Return the following from the records below: each line, word for word, starting with the line that contains "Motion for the" and going on through the line that contains "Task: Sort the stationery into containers", with nothing outside that range.
━━ Task material
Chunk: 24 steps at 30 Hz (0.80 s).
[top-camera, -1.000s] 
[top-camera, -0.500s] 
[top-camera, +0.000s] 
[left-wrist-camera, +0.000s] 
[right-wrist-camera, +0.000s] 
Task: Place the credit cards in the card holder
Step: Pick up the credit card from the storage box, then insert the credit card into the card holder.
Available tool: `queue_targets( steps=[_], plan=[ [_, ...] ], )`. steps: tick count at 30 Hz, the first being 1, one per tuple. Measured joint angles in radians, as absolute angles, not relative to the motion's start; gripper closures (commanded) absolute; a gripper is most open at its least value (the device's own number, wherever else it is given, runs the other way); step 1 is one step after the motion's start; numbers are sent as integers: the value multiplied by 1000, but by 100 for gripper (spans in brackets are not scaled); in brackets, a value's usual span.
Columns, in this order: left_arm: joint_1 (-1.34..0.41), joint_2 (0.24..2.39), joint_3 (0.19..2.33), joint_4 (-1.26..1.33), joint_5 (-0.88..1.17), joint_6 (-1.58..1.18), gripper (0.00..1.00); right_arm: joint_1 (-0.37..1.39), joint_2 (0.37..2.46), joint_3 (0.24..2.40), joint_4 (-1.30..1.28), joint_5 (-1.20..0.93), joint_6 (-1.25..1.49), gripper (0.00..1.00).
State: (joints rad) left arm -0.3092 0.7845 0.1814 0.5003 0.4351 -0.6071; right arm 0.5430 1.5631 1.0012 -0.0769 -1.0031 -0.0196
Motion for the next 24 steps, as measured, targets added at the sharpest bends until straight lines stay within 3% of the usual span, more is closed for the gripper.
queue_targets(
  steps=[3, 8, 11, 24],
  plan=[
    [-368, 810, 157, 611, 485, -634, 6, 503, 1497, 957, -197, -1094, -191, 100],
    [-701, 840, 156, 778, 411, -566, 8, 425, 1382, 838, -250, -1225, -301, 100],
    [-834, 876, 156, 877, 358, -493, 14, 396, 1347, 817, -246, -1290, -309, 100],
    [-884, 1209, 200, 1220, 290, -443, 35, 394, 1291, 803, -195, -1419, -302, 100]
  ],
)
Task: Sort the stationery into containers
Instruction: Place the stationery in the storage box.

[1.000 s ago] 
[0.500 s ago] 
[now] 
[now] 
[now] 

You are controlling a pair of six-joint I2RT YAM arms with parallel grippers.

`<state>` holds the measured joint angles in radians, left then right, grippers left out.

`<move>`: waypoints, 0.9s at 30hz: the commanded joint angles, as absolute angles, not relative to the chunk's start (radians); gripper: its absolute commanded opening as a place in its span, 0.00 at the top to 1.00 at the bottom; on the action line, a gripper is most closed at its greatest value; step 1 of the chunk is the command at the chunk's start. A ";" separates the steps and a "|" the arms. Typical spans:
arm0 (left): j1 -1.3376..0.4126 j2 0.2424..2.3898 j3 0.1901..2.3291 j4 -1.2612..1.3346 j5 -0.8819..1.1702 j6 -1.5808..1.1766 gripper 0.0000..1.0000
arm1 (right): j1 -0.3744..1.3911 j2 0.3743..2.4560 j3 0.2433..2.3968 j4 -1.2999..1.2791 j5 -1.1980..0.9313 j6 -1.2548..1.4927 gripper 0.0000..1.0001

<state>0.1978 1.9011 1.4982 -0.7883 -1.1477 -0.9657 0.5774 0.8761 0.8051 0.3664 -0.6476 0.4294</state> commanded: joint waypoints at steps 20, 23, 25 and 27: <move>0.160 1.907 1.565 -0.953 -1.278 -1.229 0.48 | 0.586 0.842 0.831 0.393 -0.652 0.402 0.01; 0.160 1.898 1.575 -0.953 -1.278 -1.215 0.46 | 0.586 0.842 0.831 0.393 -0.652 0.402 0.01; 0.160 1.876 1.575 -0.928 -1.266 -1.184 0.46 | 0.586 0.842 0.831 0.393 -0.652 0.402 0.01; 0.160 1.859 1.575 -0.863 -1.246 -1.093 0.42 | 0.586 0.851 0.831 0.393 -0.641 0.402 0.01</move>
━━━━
The answer:
Motion for the next 24 steps, as measured, targets added at the sharpest bends until straight lines stay within 3% of the usual span, more is closed for the gripper.
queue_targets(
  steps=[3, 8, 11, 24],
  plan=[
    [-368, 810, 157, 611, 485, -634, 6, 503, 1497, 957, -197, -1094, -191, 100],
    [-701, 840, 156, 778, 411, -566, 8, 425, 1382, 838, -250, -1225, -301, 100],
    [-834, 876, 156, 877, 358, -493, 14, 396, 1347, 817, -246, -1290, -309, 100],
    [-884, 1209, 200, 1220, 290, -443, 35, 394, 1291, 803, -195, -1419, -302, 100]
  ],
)
Task: Sort the stationery into containers

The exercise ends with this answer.